• [Task directions] Every line in the records below that holds the word "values" is to be copied.

-------- Listed records --------

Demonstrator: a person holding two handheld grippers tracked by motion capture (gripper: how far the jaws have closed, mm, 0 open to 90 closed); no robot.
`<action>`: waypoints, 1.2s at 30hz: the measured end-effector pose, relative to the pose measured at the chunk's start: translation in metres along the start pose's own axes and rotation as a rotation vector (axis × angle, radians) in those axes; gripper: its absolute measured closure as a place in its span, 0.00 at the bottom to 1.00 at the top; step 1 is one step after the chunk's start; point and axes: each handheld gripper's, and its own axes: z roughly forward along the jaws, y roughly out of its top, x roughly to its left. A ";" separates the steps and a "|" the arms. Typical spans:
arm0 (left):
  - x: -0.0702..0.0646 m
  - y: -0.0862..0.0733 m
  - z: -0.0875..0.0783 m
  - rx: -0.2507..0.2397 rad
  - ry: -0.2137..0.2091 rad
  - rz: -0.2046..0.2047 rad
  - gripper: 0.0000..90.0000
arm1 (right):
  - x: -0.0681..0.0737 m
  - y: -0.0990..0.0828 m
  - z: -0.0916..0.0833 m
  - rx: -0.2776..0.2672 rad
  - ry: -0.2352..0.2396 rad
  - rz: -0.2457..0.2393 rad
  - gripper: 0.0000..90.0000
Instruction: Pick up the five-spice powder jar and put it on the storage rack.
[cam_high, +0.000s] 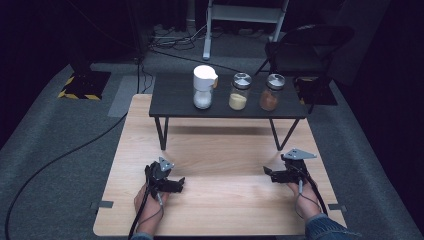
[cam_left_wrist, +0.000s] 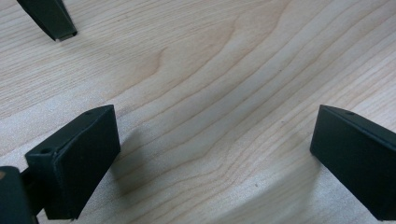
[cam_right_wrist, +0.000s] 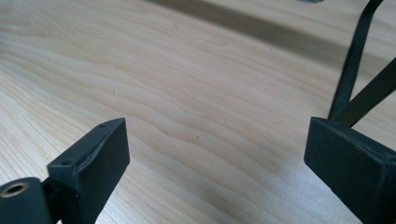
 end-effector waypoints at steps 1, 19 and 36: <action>0.000 0.000 0.000 0.000 0.000 0.000 0.02 | 0.000 -0.001 0.002 0.007 0.003 0.001 0.07; 0.000 0.000 0.000 -0.001 0.001 0.001 0.02 | 0.000 -0.011 0.026 0.099 0.039 -0.002 0.07; 0.000 0.000 0.000 0.000 0.001 0.000 0.02 | 0.005 -0.019 0.032 0.095 0.030 -0.046 0.03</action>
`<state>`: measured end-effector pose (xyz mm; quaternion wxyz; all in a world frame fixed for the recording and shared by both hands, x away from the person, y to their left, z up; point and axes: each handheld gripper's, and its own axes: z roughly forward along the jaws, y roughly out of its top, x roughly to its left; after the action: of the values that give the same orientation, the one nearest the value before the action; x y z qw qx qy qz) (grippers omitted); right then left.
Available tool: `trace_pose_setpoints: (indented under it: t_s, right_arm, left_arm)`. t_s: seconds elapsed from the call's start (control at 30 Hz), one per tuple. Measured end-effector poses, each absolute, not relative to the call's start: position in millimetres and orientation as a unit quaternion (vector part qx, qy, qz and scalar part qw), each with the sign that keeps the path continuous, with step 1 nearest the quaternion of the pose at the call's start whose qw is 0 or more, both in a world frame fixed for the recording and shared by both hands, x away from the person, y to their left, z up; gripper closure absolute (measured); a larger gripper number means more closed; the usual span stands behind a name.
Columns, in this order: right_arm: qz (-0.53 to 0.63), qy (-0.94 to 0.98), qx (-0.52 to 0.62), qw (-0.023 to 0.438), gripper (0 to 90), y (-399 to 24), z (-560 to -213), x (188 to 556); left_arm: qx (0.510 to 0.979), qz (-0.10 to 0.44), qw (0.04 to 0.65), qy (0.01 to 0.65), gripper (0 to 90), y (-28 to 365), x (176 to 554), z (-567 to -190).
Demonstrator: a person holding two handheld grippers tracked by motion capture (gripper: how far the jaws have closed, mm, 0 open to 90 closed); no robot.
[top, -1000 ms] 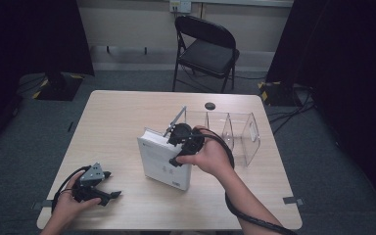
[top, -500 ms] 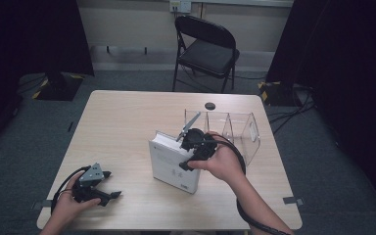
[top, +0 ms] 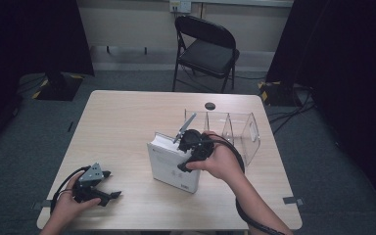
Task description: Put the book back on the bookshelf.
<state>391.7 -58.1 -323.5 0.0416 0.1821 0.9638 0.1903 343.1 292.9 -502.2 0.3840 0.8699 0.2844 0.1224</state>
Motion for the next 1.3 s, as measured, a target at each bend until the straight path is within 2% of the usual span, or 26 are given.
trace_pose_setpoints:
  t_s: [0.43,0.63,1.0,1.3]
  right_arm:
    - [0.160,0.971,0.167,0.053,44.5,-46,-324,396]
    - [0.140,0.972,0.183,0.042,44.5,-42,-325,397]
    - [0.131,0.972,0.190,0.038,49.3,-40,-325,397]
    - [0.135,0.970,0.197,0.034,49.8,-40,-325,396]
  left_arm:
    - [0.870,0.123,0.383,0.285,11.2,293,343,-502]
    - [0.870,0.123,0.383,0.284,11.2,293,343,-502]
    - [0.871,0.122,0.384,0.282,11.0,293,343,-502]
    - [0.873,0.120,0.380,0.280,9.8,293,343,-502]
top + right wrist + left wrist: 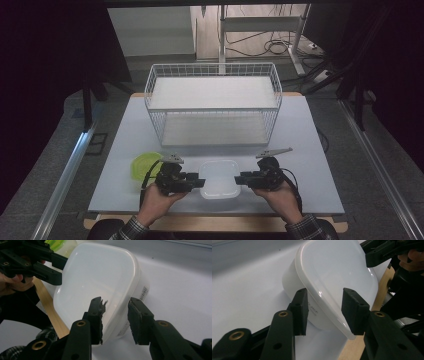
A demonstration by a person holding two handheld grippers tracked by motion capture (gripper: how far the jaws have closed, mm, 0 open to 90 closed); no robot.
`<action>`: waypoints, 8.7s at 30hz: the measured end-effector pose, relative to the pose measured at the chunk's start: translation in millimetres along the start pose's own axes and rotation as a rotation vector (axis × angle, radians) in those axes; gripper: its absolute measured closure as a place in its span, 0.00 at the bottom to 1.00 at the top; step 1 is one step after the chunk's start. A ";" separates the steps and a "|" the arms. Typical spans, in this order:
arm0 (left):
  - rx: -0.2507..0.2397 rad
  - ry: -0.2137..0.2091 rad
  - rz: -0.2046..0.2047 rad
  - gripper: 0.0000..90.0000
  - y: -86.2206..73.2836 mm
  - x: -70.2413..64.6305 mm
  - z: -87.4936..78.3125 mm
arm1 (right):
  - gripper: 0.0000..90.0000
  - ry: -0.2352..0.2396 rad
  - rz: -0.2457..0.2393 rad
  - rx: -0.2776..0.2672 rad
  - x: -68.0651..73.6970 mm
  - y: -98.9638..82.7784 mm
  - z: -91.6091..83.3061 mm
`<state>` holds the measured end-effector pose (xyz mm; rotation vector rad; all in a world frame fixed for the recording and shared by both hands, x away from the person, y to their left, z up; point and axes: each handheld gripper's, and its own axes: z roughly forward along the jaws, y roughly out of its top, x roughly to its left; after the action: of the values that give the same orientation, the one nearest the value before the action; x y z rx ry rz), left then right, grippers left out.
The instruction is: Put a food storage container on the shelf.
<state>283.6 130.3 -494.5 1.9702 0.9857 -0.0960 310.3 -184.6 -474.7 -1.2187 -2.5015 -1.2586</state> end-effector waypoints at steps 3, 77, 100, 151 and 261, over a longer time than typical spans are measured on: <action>-0.011 0.015 -0.005 0.61 -1.6 -1.9 2.3 | 0.74 0.005 0.012 -0.008 -0.8 -0.9 0.0; -0.323 0.195 0.076 0.87 89.5 -16.0 -74.9 | 0.89 -0.033 -0.179 -0.310 29.2 96.5 -49.3; -0.377 0.204 0.091 0.87 148.1 -9.0 -100.6 | 0.89 -0.015 -0.171 -0.370 26.7 153.8 -66.4; -0.415 0.206 0.053 0.65 207.0 40.2 -73.9 | 0.69 -0.126 -0.096 -0.374 -6.7 227.3 -43.1; -0.216 0.251 0.223 0.05 28.2 24.4 -52.5 | 0.00 -0.174 -0.345 -0.247 2.5 67.2 -26.0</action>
<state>303.4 176.6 -454.4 1.9062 0.8848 0.3759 348.2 -178.4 -413.7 -1.0049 -2.8430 -1.6485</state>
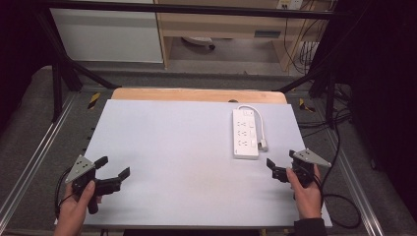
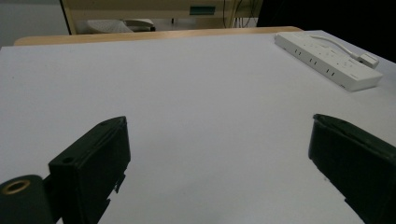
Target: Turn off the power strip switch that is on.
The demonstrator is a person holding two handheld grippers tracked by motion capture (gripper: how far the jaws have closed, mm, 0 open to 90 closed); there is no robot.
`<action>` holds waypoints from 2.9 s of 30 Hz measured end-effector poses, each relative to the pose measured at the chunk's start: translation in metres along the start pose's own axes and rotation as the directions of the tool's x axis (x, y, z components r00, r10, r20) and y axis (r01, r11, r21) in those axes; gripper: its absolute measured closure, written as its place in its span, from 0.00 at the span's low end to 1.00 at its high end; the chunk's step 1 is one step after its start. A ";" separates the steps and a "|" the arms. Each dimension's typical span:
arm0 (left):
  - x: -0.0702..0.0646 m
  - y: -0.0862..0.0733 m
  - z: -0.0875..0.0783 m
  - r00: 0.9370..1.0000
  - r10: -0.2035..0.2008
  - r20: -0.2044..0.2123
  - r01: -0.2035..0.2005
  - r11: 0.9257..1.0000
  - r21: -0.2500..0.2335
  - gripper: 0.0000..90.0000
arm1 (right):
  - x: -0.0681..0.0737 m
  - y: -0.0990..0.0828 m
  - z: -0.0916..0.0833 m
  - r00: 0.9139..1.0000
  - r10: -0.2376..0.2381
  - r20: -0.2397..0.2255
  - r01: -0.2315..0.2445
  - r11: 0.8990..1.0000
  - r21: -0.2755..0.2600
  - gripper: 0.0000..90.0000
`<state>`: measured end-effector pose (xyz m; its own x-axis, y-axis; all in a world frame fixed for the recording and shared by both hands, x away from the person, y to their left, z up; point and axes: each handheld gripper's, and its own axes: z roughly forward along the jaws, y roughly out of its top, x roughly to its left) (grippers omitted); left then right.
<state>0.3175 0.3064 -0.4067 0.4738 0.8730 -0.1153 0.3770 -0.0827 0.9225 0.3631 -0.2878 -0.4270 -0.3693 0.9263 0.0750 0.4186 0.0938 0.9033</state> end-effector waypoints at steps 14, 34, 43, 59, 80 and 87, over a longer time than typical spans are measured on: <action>0.002 0.000 0.001 1.000 -0.010 -0.005 0.010 1.000 -0.001 0.06 | 0.008 0.013 -0.002 0.999 -0.038 0.025 0.039 0.999 -0.025 0.05; 0.003 -0.002 0.001 1.000 -0.007 -0.013 0.007 1.000 0.014 0.06 | 0.017 0.042 0.011 0.998 -0.058 0.012 0.058 0.998 -0.013 0.06; 0.002 -0.002 0.002 1.000 0.000 -0.022 0.000 1.000 0.020 0.06 | 0.014 0.059 0.018 0.998 -0.066 -0.002 0.066 0.998 -0.003 0.06; 0.002 -0.003 0.003 1.000 -0.001 -0.023 0.002 1.000 0.026 0.06 | 0.016 0.085 0.027 0.998 -0.069 -0.002 0.069 0.997 -0.042 0.31; 0.002 -0.004 0.004 1.000 0.004 -0.025 -0.004 0.999 0.032 0.06 | 0.003 0.105 0.039 0.994 -0.113 0.008 0.113 0.988 -0.106 0.90; 0.002 -0.004 0.004 1.000 0.007 -0.025 -0.006 0.999 0.033 0.06 | -0.001 0.110 0.045 0.992 -0.121 0.022 0.123 0.985 -0.120 0.95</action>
<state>0.3196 0.3064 -0.4117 0.4562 0.8843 -0.1000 0.4001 -0.1034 0.9106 0.4472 -0.2624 -0.3465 -0.3988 0.9160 -0.0444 0.2677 0.1626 0.9497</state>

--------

• [Written solution]
`<state>`: measured end-effector pose (xyz mm; quaternion wxyz; all in a world frame fixed for the recording and shared by both hands, x away from the person, y to their left, z up; point and axes: each handheld gripper's, and its own axes: z roughly forward along the jaws, y roughly out of its top, x roughly to its left; after the action: of the values that give the same orientation, the one nearest the value before the action; x y z qw qx qy qz) (grippers omitted); right then left.
`<state>` holds the measured end-effector pose (xyz mm; rotation vector rad; all in a world frame fixed for the recording and shared by both hands, x away from the person, y to their left, z up; point and axes: each handheld gripper's, and its own axes: z roughly forward along the jaws, y roughly out of its top, x roughly to its left; after the action: of the values that give the same orientation, the one nearest the value before the action; x y z rx ry rz), left then right, grippers left out.

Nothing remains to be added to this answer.